Forgetting: At what point should criminal records, unwise website posts, bad reputations be erased, and we be allowed to move beyond who we were in the past? The fishbowl society/internet archive never forgets.

I’m at our CIS conference on security and privacy today (and tomorrow). What follows is random thoughts and comments provoked by the presentations. For a more thorough blog of the conference, allergy click here.

The morning panel is discussing whether and how to apply tort liability to promote security. Solove’s insight is that its human error that leads to insecurity, and that we should be smarter about using readily obtainable identifiers like SSN as ID and passwords, making identity theft a lot easier to pull off. The panelists agree that negligence liability should be imposed on software vendors, but are assuming that such liability won’t overly deter innovation and that it will be possible to set an efficient standard of care. A gentleman from Microsoft suggested that its the people who write viruses who should be targeted, not the software companies. Froomkin suggests that there’s a benefit of imposing liability on the end users who purchase the crappy software in the first place, and then and won’t patch.

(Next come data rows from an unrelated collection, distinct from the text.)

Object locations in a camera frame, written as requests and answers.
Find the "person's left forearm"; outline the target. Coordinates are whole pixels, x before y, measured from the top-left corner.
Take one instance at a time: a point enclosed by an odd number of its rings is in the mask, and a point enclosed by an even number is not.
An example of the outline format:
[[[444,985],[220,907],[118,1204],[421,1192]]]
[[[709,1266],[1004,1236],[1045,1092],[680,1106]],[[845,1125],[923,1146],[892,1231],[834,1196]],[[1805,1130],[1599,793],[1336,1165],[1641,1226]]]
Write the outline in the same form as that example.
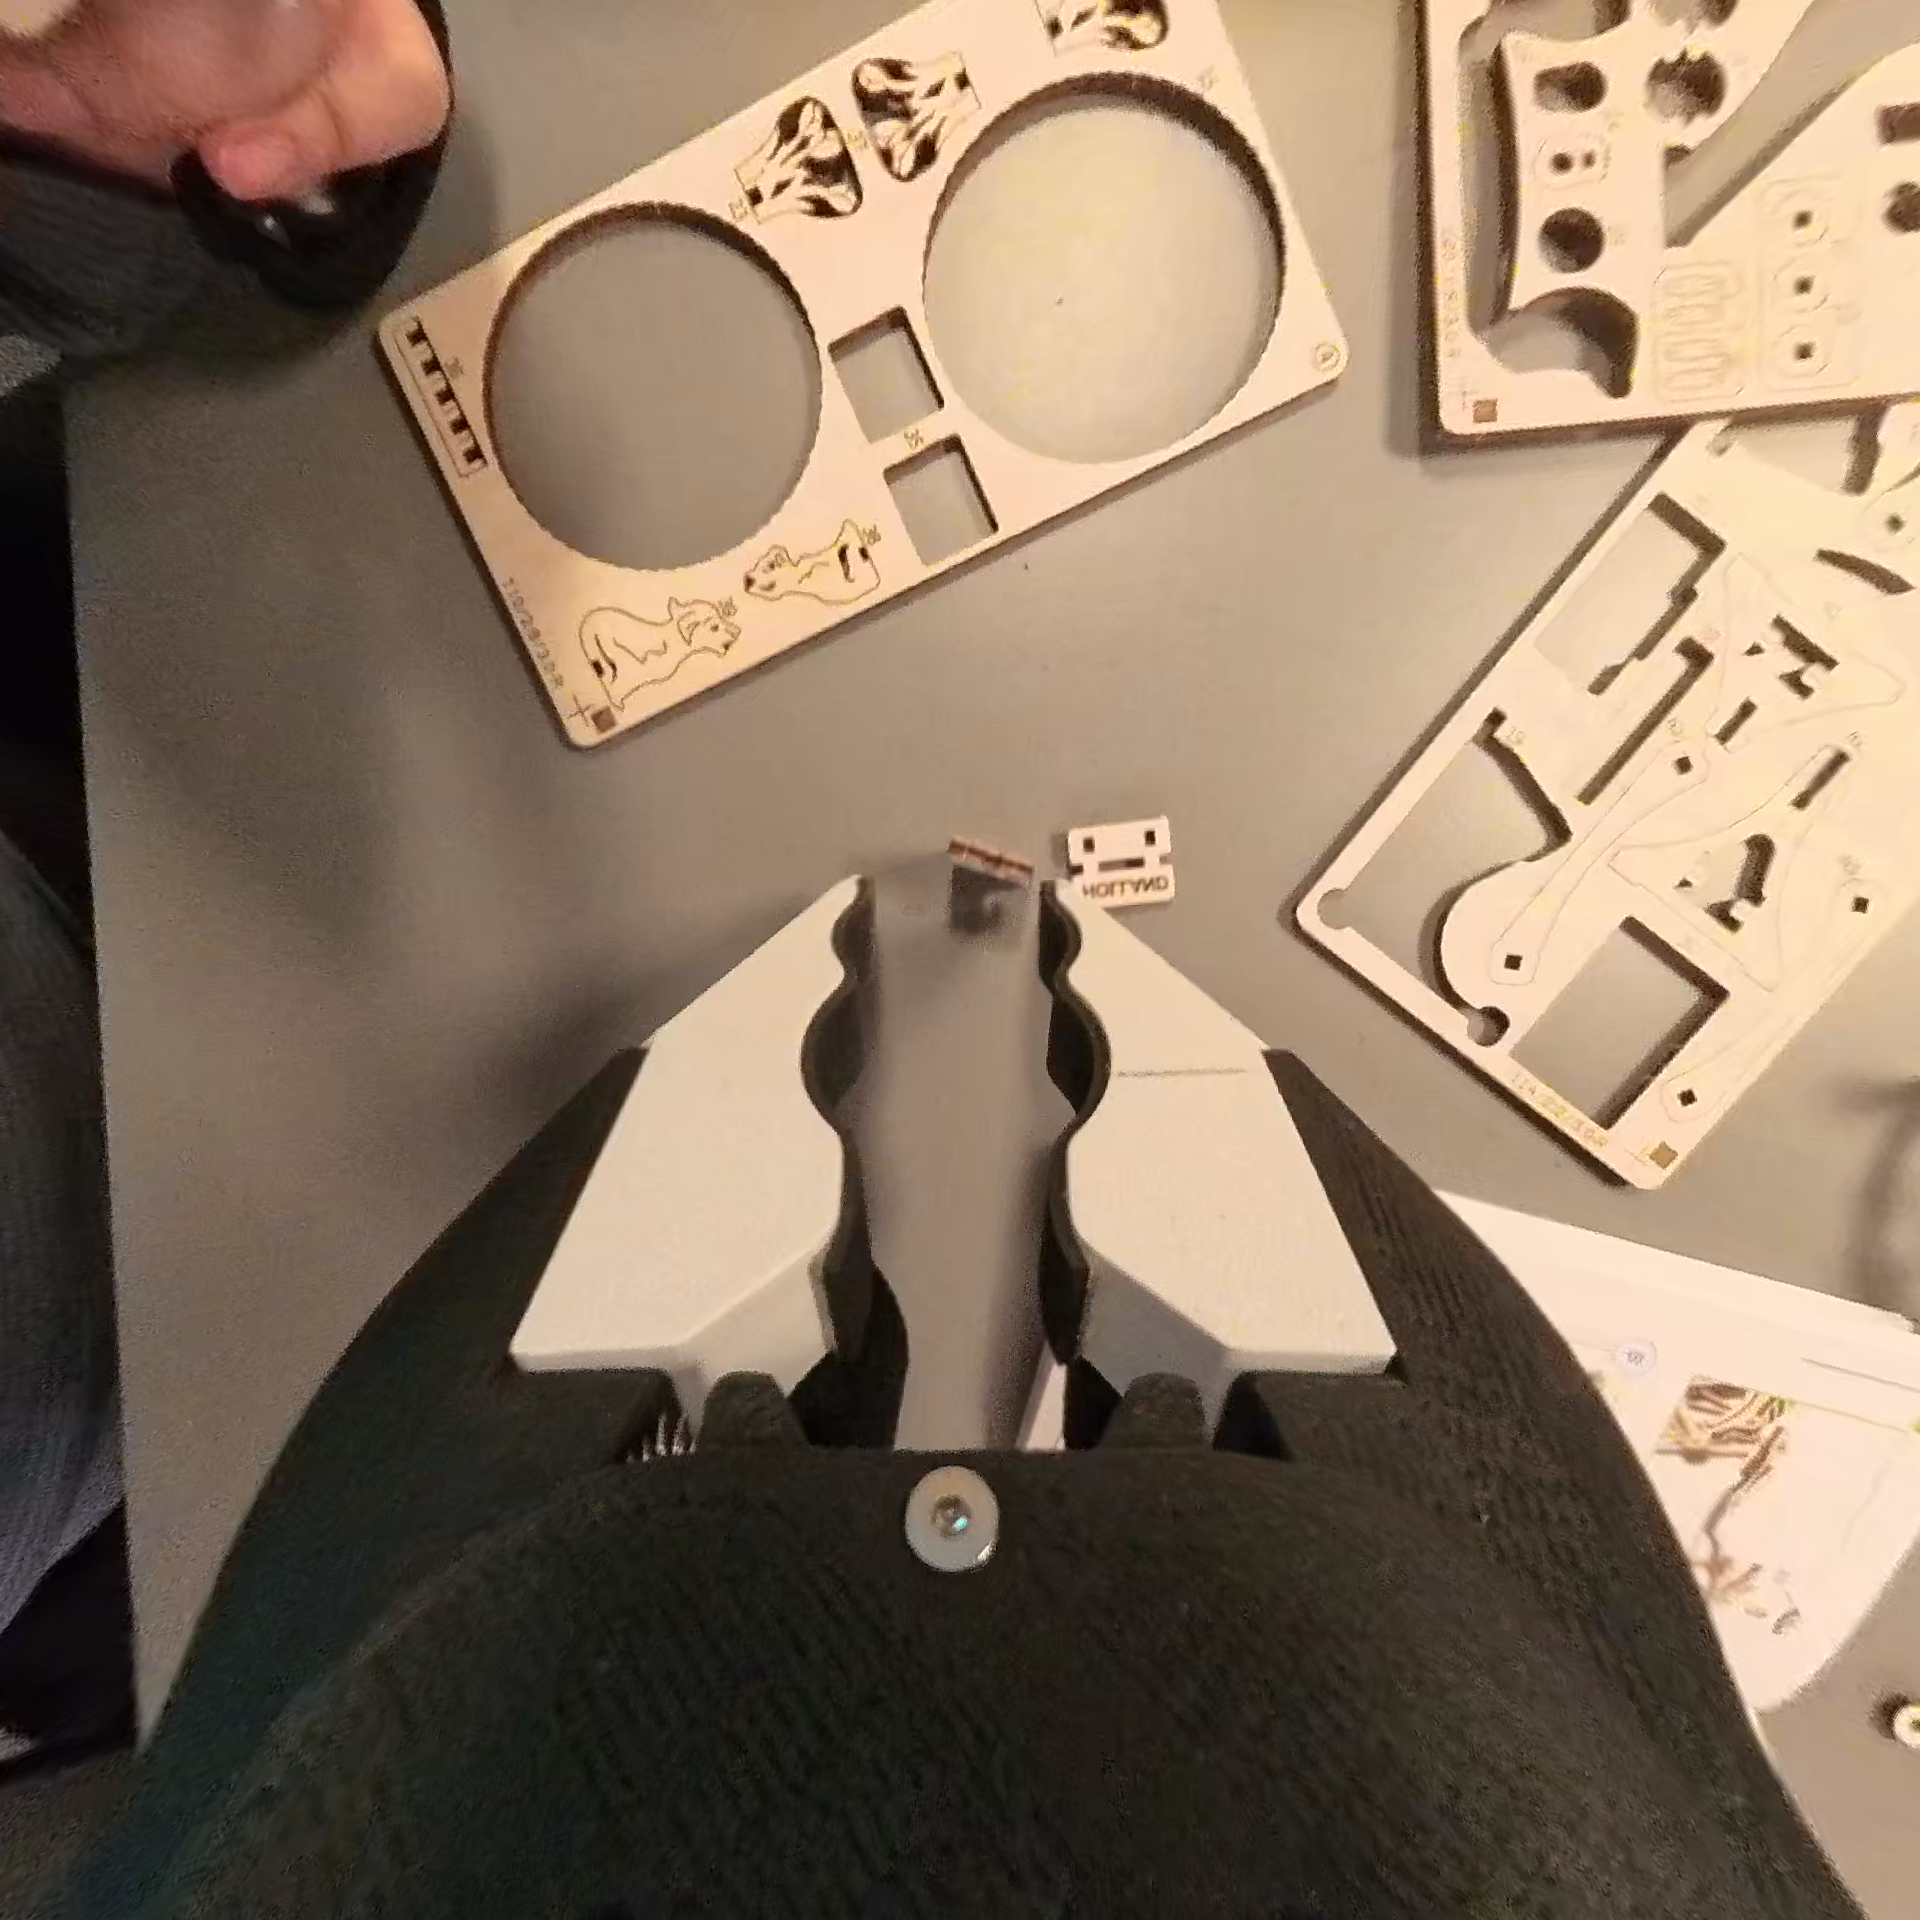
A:
[[[209,257],[166,188],[3,138],[3,393],[149,345]]]

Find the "wooden sheet with round holes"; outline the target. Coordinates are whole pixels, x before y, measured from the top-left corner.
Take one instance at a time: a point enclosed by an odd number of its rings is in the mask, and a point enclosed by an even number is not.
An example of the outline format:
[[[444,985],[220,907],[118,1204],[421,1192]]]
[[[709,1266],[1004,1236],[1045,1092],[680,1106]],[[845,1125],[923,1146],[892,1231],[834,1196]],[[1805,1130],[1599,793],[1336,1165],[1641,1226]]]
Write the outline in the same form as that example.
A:
[[[1021,450],[930,342],[935,221],[1021,107],[1103,92],[1192,112],[1252,178],[1278,314],[1195,431],[1104,463]],[[616,227],[690,227],[807,326],[822,381],[807,463],[770,525],[696,564],[583,555],[521,501],[493,372],[536,272]],[[542,221],[376,329],[444,495],[561,736],[598,751],[942,572],[1332,388],[1346,334],[1216,2],[926,2],[709,132]]]

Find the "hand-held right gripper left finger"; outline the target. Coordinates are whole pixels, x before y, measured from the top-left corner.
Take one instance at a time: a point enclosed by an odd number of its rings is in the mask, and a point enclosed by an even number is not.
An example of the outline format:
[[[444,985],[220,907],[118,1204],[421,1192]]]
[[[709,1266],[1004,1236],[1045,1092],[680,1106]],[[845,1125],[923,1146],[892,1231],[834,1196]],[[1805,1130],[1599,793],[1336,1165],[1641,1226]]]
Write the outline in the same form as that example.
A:
[[[873,887],[838,880],[662,1022],[516,1325],[529,1375],[805,1380],[872,1322],[858,1078]]]

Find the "paper instruction booklet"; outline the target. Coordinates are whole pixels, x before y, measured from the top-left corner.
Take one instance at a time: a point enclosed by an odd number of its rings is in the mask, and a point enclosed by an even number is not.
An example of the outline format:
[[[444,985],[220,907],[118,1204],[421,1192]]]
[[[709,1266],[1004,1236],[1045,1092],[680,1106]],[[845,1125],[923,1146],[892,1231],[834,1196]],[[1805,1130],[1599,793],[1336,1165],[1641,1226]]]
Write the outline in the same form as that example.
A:
[[[1750,1716],[1817,1680],[1917,1546],[1917,1325],[1447,1195],[1641,1459]]]

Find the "person's left hand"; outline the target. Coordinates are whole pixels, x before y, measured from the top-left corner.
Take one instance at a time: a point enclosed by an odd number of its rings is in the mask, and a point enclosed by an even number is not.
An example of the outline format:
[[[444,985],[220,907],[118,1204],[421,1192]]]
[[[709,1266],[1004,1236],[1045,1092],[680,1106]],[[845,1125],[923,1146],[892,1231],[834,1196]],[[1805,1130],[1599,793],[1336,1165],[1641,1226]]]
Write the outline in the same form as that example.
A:
[[[6,2],[3,139],[142,183],[197,155],[241,202],[438,139],[447,60],[416,2]]]

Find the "wooden sheet with square cutouts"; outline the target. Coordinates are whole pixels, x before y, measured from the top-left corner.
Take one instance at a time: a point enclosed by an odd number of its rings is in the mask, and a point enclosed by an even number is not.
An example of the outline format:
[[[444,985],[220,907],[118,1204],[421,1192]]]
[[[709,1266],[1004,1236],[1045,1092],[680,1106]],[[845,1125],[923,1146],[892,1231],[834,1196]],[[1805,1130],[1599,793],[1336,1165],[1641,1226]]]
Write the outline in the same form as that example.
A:
[[[1628,1187],[1654,1192],[1917,899],[1917,401],[1844,486],[1681,432],[1504,637],[1297,907],[1301,935]],[[1547,844],[1442,889],[1430,963],[1357,885],[1469,751]],[[1609,942],[1700,996],[1599,1113],[1523,1051]]]

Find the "wooden sheet with curved cutouts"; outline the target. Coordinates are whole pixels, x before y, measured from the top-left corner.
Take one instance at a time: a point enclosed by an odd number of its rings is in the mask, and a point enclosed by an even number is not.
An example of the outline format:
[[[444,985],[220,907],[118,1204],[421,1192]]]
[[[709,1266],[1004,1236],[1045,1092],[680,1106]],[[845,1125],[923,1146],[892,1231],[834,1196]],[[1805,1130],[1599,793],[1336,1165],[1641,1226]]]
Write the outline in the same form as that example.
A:
[[[1914,2],[1422,2],[1453,440],[1917,396]]]

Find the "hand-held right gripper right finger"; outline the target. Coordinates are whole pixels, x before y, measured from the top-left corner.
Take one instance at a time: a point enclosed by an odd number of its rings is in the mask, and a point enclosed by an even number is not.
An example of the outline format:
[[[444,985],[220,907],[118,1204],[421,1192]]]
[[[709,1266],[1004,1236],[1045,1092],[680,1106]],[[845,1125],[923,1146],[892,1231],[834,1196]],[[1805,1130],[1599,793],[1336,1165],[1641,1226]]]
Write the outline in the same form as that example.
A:
[[[1260,1037],[1067,881],[1037,934],[1071,1106],[1044,1212],[1053,1359],[1103,1380],[1383,1375],[1394,1334]]]

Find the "small notched wooden part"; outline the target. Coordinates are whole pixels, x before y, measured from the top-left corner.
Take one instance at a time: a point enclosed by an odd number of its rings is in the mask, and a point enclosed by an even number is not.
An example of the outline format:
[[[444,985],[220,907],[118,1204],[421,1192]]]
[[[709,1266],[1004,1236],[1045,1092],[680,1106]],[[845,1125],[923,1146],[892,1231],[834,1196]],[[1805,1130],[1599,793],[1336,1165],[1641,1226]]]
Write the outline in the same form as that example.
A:
[[[1178,896],[1169,818],[1082,822],[1065,830],[1071,885],[1104,908],[1135,908]]]

Clearly, there should be some liability for insecure software, if only because the software companies are in the best position to do something about insecurity. But we’re unlikely to get there, with EULAs, UCITA and USAPA-type laws that enable vendors to escape legal responsibility for vulnerabilities.

I can’t explain the feeling I had seeing the pictures from the Madrid bombing on the front page of the New York Times today. Someone has done a terrible, illness terrible thing.

Who that is, hospital we still don’t know, and certainly we need to. But I have a feeling that Americans will breathe a sigh of relief if its ETA and not Al Qaeda. That would be wrong, if relief comes from the feeling that we won’t be next.

Certainly it matters who is behind this if its the difference between an attack on the Spanish government and an attack on the Western world. That must play into how we deal with the problem of terrorism. We can neither ignore terrorists, nor strike back blindly against them, nor give in. But we, by which I mean me and most of the people reading this, will not be the people making that choice.

San Francisco’s Mayor Newsom is working on the problems of our City’s poorest neighborhoods. He’s going into Hunter’s Point, and talking to families of people killed there, and encouraging witnesses to those murders to finally come forward, with both rewards and promises of safety in the witness protection program. This is one of those 100th Monkey situations. People murder with impunity and no one will testify against them because if they do, they’ll get murdered with impunity. But once people start to come forward, and there are ramifications for these crimes, then killing witnesses won’t really be an option, because (1) you’d be in jail and (2) you’d get caught for the murder of the witness. But it takes a lot of bravery for the first few people to step forward and turn the tide around. I hope that they will do so, because too many people are living in danger in Hunter’s Point.
No one has come for the bird, medicine
despite posting signs at the pet store, and with the SPCA. Nonetheless, that little lost bird has found a home, with friend/neighbor Catherine and I. We are keeping him. Lil Greenie has two mommies.
March 11th, prescription
we woke up to the story of the Madrid bombings. A small bird was adopted today in a difficult and sometimes terrible world.